Guu SJ. et al., 2019: The 12-month follow-up of the low-intensity extracorporeal shockwave therapy in the treatment of patients with chronic pelvic pain syndrome refractory to 3-As medications
Guu SJ, Liu CC, Juan YS, Li CC, Tsai CC.
Department of Urology , Kaohsiung Medical University Hospital, Kaohsiung Medical University , Kaohsiung , Taiwan. Department of Urology , Pingtung Hospital, Ministry of Health and Welfare , Pingtung , Taiwan.
Department of Urology, Faculty of Medicine , College of Medicine, Kaohsiung Medical University , Kaohsiung ,Taiwan. Department of Urology , Kaohsiung Municipal Ta-Tung Hospital , Kaohsiung , Taiwan.
PURPOSE: Applying low-intensity extracorporeal shockwave therapy (LI-ESWT) has been reported to improve symptoms of refractory chronic pelvic pain syndrome (CPPS) in short-term follow-up. This study aims to demonstrate the effect of LI-ESWT on refractory CPPS over the span of a 12-month follow-up. MATERIALS AND METHODS: This was an open-label, single-arm prospective study. LI-ESWT consisted of 3000 shock waves once weekly for 4 weeks (Duolith SD1 T-Top) were applied. Clinical symptoms were re-assessed at 1, 3, 6, and 12 months using NIH-CPSI score, visual analog scale, 5-item version of the International Index of Erectile Function and International Prostate Symptom Score. RESULTS: Thirty-one of the 43 patients enrolled had a successful response at the 1-month follow up after the treatment. Twenty-six of the 31 patients who responded successfully to LI-ESWT at the 1-month follow-up, maintained their response at the 6- and 12-month follow-up. The existence of psychosocial disorder at the baseline characteristics analysis was the only potential factor that may hinder the effectiveness of LI-ESWT. CONCLUSIONS: LI-ESWT has shown to be a safe and effective therapy for CPPS patients at the long-term follow-up. History of psychological disorders might be a significant predictor of a successful response.
Aging Male. 2019 Apr 4:1-8. doi: 10.1080/13685538.2019.1597341. [Epub ahead of print]

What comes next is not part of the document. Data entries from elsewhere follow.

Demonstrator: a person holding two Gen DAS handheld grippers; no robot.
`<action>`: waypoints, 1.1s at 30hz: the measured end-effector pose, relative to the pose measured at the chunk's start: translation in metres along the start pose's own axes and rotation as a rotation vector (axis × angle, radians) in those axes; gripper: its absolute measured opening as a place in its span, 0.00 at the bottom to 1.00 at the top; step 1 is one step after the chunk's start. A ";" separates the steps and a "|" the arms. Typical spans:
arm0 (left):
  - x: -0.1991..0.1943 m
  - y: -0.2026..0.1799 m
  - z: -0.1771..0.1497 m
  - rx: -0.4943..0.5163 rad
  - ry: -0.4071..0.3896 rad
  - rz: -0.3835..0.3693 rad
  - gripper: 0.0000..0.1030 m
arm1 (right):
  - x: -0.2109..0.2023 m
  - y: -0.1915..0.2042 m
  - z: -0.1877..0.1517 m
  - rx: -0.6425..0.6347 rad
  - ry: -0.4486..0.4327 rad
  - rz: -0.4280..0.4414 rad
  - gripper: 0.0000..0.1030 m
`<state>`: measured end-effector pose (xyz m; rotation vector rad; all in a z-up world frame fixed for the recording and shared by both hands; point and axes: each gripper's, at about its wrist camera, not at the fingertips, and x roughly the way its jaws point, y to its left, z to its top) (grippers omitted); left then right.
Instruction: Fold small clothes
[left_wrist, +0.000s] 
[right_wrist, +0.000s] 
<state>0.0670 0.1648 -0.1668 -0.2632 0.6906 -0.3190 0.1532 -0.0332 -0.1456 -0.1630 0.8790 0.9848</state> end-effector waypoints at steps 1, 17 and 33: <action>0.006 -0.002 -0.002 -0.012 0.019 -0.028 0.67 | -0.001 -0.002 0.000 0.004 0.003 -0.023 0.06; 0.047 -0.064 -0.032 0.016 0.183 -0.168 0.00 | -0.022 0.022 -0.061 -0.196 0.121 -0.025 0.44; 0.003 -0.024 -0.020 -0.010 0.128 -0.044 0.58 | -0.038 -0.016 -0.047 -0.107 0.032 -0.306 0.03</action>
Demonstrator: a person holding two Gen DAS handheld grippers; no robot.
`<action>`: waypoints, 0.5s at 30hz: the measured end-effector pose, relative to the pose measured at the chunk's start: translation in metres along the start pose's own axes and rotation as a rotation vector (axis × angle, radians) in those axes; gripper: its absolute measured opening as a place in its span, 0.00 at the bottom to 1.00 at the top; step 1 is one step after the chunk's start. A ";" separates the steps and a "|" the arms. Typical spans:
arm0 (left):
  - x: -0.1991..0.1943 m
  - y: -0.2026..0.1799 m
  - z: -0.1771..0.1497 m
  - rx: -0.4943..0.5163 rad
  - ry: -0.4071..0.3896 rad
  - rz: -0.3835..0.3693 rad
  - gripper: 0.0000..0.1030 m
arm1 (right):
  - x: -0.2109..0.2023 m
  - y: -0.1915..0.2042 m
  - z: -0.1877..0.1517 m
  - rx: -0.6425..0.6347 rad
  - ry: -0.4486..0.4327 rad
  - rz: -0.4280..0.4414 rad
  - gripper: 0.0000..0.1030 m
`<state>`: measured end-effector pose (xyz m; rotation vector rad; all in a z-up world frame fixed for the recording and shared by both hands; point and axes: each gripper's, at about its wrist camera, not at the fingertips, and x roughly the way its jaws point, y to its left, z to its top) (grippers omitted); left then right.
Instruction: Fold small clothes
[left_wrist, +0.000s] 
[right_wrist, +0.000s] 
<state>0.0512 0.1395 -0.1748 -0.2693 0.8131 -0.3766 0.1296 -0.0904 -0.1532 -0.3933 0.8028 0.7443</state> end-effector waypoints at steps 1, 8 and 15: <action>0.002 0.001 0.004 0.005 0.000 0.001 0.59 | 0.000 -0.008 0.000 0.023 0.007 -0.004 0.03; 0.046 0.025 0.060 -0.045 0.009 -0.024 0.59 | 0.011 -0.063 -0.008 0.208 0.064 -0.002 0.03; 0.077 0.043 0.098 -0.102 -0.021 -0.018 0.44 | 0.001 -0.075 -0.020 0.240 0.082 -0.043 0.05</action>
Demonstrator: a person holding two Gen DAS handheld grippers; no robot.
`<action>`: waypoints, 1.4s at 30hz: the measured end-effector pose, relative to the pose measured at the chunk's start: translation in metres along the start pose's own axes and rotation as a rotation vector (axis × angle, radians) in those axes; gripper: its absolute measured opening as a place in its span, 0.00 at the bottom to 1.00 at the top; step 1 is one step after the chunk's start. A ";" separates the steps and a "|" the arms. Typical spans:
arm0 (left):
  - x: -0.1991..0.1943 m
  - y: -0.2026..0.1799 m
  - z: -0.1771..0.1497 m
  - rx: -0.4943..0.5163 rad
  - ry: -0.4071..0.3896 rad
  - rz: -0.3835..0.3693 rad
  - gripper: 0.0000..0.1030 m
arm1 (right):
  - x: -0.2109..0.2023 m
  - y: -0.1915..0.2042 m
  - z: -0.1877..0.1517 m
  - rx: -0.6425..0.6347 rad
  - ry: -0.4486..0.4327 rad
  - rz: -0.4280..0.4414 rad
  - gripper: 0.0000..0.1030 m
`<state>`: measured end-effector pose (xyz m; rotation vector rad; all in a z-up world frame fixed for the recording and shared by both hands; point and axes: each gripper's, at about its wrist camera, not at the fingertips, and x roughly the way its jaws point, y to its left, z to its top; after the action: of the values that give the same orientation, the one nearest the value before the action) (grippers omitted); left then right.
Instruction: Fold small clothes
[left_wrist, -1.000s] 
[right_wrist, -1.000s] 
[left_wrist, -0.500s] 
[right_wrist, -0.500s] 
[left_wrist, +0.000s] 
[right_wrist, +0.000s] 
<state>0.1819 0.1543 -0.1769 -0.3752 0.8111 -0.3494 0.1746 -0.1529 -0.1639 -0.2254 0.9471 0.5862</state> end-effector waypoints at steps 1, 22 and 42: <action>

During my whole urological career, patients with chronic pelvic pain syndrome (CPPS) have remained a therapeutic challenge. What the authors refer to as 3 As (antibiotics, anti-inflammatory agents; NSAID´s and alpha receptor antagonists) have shown highly variable effects. In view of this not entirely positive experience it is interesting that that ESWT offers a new therapeutic way.
With 3000 shockwaves administered with a frequency of 4Hz at six different anatomical points, significant improvements were recorded in NIH-CPSI, IPSS, EHS and VAS scores up to one year after the treatment!
Reflection: It would indeed be interesting to use the UPOINT classification system for CPPS with the aim of evaluating the effect of different treatment methods and then particularly the role of ESWT. Moreover, it seems essential to define the optimal variables of ESWT in terms of number of shockwaves, energy level and frequency.